Exercise aim: No pictures, no extra lines: copy exactly from the line with "[(1134, 226), (822, 251)]" through the end of the entries.

(Collected data)
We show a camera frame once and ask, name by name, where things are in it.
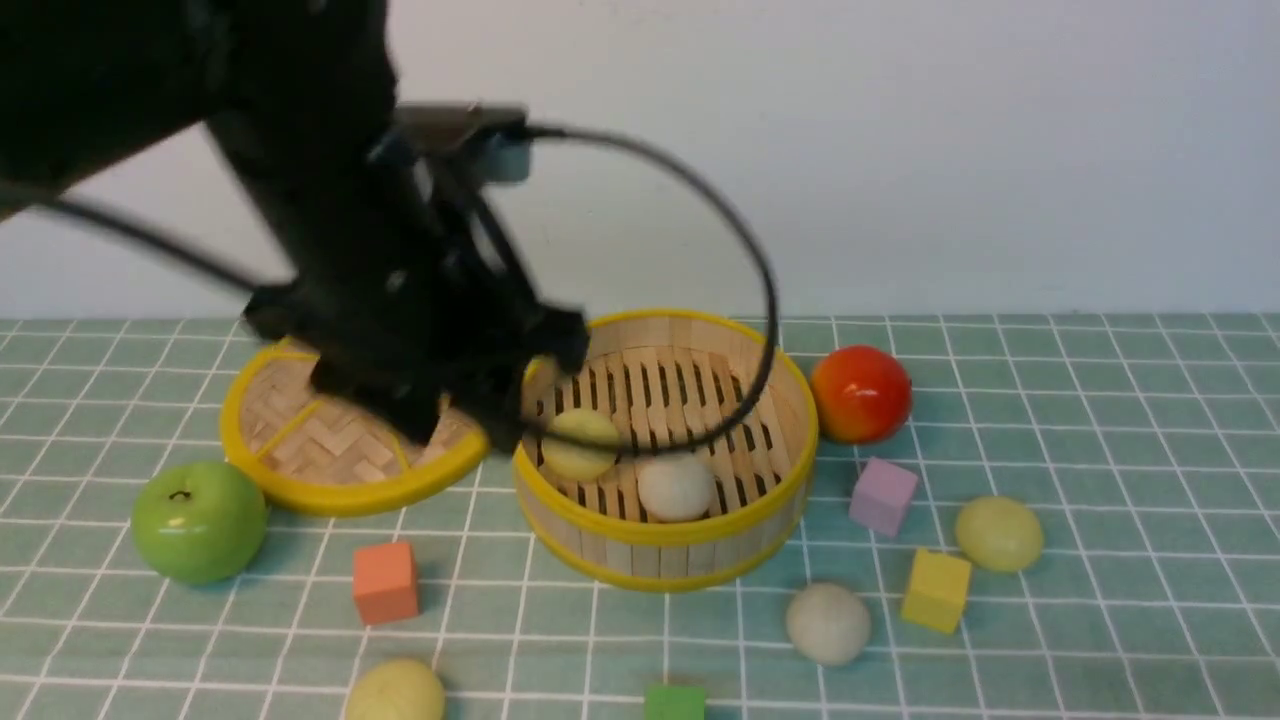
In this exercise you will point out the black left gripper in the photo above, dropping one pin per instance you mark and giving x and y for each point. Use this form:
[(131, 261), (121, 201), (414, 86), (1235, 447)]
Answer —
[(404, 283)]

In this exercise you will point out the yellow green bun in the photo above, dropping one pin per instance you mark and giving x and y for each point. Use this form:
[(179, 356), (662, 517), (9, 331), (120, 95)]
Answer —
[(592, 454)]

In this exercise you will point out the white pleated bun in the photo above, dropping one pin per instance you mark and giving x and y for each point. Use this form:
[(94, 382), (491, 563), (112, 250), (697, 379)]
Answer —
[(828, 624)]

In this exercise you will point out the pale yellow bun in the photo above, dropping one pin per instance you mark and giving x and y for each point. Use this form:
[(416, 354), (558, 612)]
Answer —
[(999, 533)]

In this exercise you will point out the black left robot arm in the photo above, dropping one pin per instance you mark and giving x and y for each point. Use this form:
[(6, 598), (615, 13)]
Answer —
[(87, 84)]

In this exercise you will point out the bamboo steamer lid yellow rim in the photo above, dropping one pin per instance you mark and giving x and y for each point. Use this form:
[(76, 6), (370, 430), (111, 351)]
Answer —
[(323, 457)]

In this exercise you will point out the orange foam cube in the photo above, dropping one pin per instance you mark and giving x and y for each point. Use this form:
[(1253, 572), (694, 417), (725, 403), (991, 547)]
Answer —
[(385, 583)]

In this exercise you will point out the green apple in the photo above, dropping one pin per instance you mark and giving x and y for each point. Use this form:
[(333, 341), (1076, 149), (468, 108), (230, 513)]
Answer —
[(199, 523)]

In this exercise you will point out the green foam cube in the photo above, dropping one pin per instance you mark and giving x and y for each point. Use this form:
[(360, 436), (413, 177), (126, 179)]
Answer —
[(675, 702)]

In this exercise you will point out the red orange pomegranate fruit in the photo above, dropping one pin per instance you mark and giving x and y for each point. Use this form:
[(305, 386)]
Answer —
[(863, 395)]

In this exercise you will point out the pink foam cube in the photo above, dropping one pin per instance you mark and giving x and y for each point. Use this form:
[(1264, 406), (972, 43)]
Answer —
[(882, 496)]

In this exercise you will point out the yellow foam cube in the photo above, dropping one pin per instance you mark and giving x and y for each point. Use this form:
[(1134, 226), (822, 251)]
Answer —
[(937, 590)]

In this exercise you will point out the green checkered tablecloth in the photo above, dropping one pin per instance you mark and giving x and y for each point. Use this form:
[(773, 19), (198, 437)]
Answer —
[(1146, 445)]

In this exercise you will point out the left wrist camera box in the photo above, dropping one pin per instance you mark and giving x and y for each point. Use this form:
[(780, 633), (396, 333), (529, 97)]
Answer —
[(489, 139)]

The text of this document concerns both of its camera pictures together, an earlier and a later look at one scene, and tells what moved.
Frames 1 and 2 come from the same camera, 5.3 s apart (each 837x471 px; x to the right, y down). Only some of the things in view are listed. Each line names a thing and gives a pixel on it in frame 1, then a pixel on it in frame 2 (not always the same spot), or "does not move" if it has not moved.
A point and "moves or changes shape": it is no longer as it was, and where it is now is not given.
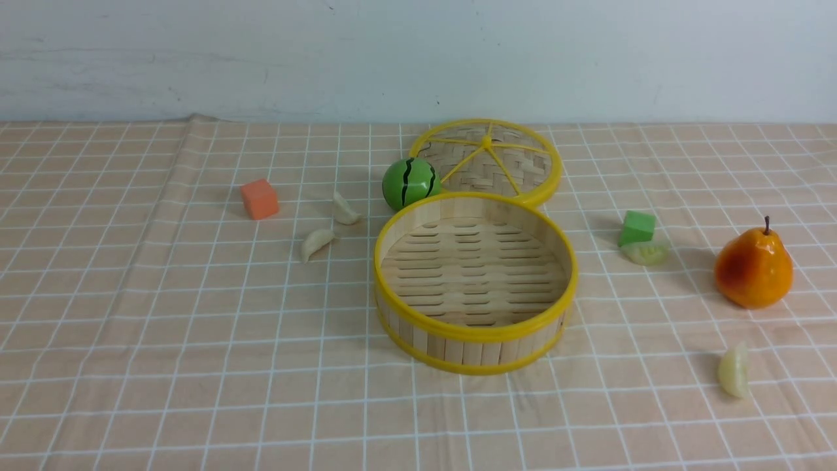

Answer section:
[(1134, 226), (822, 251)]
Answer —
[(937, 590)]

In this exercise you will point out the green checkered tablecloth in the photo above, dropping one pin per instance you mark and giving x and y for each point. Use this form:
[(773, 19), (198, 437)]
Answer —
[(1146, 445)]

In this exercise you will point out the left wrist camera box in the photo above, dropping one pin per instance you mark and giving x and y for each point. Use this form:
[(780, 633), (396, 333), (529, 97)]
Answer —
[(489, 139)]

The text of this document concerns both of its camera pictures together, an earlier and a later look at one scene, and tells what moved.
Frames 1 and 2 come from the same camera, 5.3 s apart (each 837x471 px; x to the right, y down). Only some of the things in view are listed. Each line names a thing and gives a pixel on it in frame 1, then a pixel on it in frame 2 (not always the same spot), or "does not move" if it has not moved.
A point and "moves or changes shape": it is no longer as it was, and where it is now is not given.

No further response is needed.